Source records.
◆ ◆ ◆

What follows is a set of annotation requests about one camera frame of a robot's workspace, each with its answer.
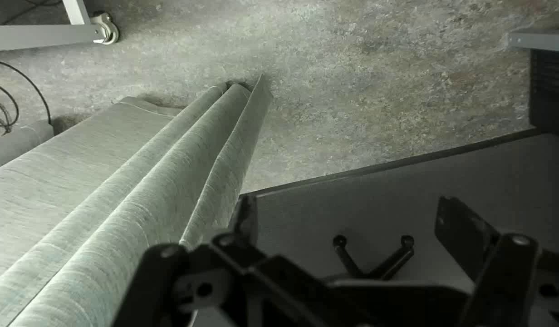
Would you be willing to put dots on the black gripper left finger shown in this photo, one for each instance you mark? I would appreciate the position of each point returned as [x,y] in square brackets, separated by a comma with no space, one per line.
[163,284]

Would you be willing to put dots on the caster wheel on metal frame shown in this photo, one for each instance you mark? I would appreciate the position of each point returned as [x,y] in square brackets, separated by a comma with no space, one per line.
[81,27]

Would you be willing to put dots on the grey metal bar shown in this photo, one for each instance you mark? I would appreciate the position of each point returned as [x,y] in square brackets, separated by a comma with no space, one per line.
[544,38]

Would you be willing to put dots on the black ribbed box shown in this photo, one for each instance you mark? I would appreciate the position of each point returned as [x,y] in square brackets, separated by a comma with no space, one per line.
[553,91]

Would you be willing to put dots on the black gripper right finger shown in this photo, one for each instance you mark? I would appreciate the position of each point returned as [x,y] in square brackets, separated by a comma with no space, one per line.
[491,265]

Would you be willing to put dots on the grey-green fabric curtain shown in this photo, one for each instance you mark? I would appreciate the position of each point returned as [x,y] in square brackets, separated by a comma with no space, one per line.
[92,200]

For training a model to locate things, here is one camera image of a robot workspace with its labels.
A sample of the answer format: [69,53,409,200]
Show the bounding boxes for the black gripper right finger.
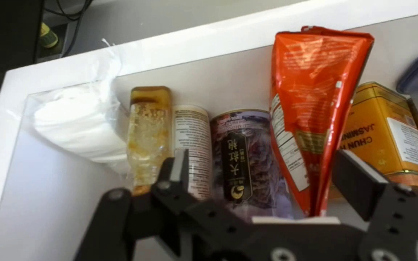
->
[333,150,418,261]

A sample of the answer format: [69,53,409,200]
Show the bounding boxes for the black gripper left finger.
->
[76,150,211,261]

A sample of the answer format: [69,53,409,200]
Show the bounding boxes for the orange Tim Hortons packet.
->
[269,25,377,218]

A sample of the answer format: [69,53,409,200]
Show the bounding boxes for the yellow tea tin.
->
[332,82,418,200]

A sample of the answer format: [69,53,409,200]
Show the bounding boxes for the amber honey jar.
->
[126,84,175,196]

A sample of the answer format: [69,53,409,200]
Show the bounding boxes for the white plastic bag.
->
[31,39,130,174]

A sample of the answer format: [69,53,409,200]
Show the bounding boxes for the red lidded labelled jar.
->
[173,105,216,202]

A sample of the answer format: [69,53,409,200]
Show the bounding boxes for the small yellow black device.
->
[38,22,62,51]

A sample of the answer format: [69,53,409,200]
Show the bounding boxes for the white wall shelf unit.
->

◆ ◆ ◆

Task brief.
Where the string "workspace" turns up in a line of the data above, copy that whole line.

Exercise solution.
What follows is a set of annotation requests about one camera frame of a robot's workspace, each with its answer.
For training a model to locate things, here is one camera image of a robot workspace with its labels.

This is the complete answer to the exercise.